The parser processes HTML incrementally — it doesn't wait for the entire document:

Bytes → Characters → Tokens → Nodes → DOM

When the parser hits a <script> tag (without defer/async), it must:

  1. Pause DOM construction
  2. Download the script (if external)
  3. Execute the script
  4. Resume parsing

This is why scripts at the bottom of <body> was the old best practice — it let the DOM build first.

CSSOM and the Render-Blocking Problem

The browser builds the CSSOM by processing every stylesheet completely — CSS rules can override earlier ones, so partial CSSOM is unreliable.

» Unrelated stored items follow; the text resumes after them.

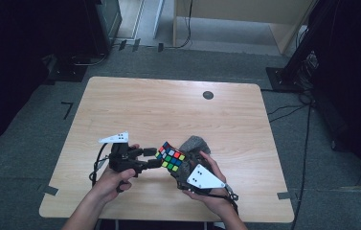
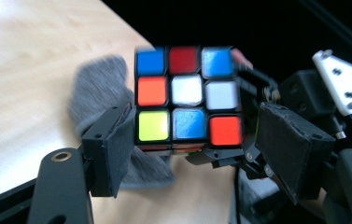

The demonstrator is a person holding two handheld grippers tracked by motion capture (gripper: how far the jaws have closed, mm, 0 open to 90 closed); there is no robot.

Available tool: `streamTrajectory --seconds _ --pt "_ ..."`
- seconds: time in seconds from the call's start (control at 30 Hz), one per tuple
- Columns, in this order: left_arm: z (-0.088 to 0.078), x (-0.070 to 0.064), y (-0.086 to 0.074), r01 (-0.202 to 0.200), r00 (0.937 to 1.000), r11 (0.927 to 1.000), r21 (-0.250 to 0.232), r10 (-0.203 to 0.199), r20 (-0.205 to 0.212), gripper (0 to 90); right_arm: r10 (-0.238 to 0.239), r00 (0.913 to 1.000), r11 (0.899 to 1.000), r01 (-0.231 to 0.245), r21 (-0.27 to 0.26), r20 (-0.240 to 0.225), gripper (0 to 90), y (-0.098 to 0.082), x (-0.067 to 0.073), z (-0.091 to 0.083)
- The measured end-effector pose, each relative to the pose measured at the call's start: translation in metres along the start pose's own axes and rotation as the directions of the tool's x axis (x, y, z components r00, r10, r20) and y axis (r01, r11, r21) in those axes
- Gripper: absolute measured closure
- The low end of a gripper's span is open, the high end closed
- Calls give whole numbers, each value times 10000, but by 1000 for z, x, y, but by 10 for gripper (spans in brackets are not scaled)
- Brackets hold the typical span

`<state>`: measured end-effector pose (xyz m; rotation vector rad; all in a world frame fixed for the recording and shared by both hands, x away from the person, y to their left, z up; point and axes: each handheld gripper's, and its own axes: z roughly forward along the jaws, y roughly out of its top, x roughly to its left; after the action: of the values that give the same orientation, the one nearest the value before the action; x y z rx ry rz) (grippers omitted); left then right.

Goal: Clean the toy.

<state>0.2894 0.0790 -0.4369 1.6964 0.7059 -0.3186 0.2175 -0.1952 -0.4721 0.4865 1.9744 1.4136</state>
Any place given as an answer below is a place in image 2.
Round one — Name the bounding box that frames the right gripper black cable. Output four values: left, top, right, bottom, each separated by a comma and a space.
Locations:
232, 169, 243, 224

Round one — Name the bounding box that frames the multicoloured puzzle cube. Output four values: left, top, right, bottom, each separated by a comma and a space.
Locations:
134, 46, 245, 155

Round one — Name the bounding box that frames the grey cloth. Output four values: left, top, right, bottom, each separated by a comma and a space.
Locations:
67, 55, 176, 190

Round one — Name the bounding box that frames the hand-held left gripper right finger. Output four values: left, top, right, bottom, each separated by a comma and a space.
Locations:
254, 102, 336, 204

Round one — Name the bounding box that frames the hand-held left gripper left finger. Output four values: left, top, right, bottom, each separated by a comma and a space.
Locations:
80, 102, 137, 199

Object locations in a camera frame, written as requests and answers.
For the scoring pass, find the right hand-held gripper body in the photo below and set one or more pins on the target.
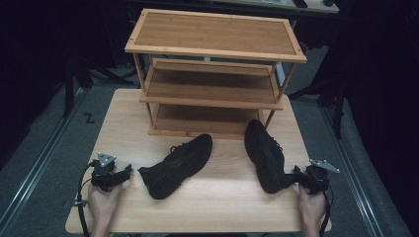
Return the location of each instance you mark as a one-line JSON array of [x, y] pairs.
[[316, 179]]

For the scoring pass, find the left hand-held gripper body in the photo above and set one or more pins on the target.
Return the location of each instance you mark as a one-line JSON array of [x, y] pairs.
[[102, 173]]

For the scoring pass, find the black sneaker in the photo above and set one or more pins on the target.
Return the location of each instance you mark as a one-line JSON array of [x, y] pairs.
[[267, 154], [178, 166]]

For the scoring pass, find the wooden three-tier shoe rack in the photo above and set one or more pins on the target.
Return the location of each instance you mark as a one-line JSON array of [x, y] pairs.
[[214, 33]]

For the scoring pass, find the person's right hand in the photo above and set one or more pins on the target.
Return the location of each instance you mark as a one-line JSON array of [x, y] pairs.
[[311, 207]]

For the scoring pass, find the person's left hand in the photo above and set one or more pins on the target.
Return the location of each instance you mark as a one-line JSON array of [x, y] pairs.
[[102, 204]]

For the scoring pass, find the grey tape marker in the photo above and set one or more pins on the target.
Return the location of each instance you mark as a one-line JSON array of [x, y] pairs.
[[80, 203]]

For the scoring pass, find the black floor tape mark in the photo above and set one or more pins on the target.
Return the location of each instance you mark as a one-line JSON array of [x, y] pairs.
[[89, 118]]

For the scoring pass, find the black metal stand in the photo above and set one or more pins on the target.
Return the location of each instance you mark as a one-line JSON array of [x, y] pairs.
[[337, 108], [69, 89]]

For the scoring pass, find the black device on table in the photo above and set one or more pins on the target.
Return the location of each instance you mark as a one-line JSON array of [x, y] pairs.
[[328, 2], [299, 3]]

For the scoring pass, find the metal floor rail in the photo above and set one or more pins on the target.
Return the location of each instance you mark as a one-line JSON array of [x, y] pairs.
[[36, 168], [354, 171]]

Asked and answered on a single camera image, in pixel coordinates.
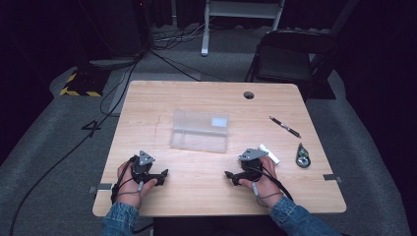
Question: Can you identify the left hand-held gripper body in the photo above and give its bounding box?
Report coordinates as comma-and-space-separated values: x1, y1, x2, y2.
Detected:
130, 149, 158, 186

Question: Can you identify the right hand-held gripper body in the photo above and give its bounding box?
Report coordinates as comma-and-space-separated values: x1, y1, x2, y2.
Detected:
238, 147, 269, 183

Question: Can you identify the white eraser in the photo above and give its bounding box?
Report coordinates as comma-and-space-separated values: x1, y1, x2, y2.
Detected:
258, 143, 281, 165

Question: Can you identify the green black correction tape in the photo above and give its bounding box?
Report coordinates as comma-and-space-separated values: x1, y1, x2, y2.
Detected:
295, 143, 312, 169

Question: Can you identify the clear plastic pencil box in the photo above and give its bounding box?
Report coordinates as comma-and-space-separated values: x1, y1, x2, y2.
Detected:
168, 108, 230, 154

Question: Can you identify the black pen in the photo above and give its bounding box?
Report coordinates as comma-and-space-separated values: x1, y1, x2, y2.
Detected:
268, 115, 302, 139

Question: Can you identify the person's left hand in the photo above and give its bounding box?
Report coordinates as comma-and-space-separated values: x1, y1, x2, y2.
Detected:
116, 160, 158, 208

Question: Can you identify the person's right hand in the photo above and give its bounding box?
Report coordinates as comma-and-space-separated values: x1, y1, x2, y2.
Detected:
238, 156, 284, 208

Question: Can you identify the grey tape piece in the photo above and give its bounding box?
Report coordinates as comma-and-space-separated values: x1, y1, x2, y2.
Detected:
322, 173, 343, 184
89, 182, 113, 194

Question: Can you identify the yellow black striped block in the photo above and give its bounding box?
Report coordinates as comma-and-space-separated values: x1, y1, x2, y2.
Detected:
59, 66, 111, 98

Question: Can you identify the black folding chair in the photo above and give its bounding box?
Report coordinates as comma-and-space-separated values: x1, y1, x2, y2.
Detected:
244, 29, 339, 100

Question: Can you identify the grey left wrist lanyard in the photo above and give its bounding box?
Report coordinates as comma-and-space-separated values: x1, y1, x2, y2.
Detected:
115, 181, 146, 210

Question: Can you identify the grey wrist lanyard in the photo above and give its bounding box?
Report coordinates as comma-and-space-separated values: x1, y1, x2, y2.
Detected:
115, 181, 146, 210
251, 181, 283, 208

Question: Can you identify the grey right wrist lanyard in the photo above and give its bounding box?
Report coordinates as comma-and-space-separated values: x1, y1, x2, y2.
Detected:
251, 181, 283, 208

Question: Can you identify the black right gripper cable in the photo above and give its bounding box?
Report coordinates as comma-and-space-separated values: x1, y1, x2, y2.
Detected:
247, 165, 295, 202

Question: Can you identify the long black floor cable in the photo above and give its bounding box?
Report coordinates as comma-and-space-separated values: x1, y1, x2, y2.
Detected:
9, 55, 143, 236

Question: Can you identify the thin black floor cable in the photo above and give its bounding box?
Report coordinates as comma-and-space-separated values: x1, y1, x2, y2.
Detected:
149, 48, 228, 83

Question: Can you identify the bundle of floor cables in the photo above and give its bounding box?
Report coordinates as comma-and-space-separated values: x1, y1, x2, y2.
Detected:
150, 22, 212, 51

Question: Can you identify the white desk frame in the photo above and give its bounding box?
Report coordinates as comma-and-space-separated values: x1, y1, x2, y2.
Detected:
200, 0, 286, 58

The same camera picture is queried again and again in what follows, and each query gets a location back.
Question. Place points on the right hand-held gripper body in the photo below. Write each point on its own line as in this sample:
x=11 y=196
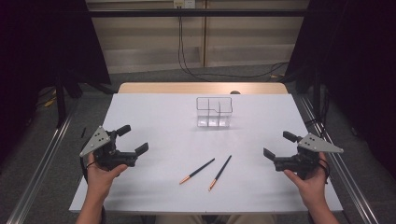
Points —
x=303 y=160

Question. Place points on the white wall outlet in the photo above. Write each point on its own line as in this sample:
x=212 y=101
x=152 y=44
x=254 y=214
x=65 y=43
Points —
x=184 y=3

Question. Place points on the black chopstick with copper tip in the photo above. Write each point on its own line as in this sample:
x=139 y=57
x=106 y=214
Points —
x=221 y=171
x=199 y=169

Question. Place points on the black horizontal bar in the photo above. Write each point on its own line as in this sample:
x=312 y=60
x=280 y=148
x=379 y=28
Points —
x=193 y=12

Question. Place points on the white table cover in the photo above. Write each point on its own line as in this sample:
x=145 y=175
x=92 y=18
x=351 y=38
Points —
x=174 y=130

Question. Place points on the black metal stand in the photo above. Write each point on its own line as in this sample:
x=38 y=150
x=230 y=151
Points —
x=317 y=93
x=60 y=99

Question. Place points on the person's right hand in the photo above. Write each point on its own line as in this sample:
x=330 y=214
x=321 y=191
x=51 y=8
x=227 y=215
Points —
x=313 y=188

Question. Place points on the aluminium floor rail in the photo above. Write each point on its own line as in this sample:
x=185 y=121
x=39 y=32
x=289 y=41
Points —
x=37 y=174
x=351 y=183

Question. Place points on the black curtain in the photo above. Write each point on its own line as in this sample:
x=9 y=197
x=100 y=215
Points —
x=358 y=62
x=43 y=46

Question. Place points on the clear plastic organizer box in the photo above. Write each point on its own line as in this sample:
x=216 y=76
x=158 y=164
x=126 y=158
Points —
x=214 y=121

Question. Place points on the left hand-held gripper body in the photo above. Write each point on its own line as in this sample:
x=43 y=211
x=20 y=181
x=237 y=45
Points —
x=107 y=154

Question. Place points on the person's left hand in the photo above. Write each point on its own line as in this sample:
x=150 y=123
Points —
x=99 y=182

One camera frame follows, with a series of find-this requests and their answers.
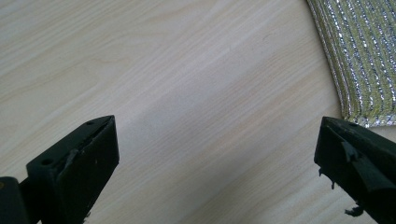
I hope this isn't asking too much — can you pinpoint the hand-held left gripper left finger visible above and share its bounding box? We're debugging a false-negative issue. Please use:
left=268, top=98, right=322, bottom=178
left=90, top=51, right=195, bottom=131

<!-- Critical CSS inlined: no external request needed -->
<style>
  body { margin: 0; font-family: system-ui; }
  .hero { min-height: 100vh; }
</style>
 
<!-- Non-critical CSS loaded asynchronously -->
<link
  rel="preload"
  href="full-styles.css"
  as="style"
  onload="this.rel='stylesheet'"
/>

Inlining critical CSS eliminates the render-blocking request for above-the-fold content.

Layout (Reflow)

Layout calculates the geometry of every visible element. It's expensive because changes cascade — resizing a parent forces recalculation of all children.

Layout triggers:

  • Reading offsetWidth, offsetHeight, getBoundingClientRect()
  • Changing width, height, margin, padding, font-size
  • Adding/removing DOM elements

Forced Synchronous Layout

// Bad: read-write-read-write forces layout thrashing
elements.forEach((el) => {
  const width = el.offsetWidth;       // forces layout
  el.style.width = width * 2 + 'px';  // invalidates layout
});
 
// Good: batch reads, then batch writes
const widths = elements.map((el) => el.offsetWidth);
elements.forEach((el, i) => {
  el.style.width = widths[i] * 2 + 'px';
});

Paint and Composite

After layout, the browser paints pixels and composites layers. Some CSS properties skip layout entirely:

PropertyTriggers
width, marginLayout → Paint → Composite
color, backgroundPaint → Composite
transform, opacityComposite only

This is why animations should use transform and opacity — they bypass the expensive layout and paint stages, running on the GPU compositor thread.

/* Expensive: triggers layout on every frame */
.animate { left: 100px; transition: left 0.3s; }
 
/* Cheap: compositor only */
.animate { transform: translateX(100px); transition: transform 0.3s; }

Optimization Checklist

  1. Inline critical CSS — eliminate render-blocking stylesheet requests for above-the-fold content
  2. Defer non-critical JS — use defer or dynamic import() for non-essential scripts
  3. Minimize layout thrashing — batch DOM reads and writes, use requestAnimationFrame
  4. Promote layers wisely — will-change or transform: translateZ(0) for animated elements, but don't over-promote
  5. Preconnect to origins — <link rel="preconnect" href="https://api.example.com"> for third-party resources

Interview Signal

CRP questions test whether you understand why certain optimizations work, not just what to do. Explain the pipeline stage you're optimizing and why it matters for the specific metric (LCP, FID, CLS) the interviewer cares about.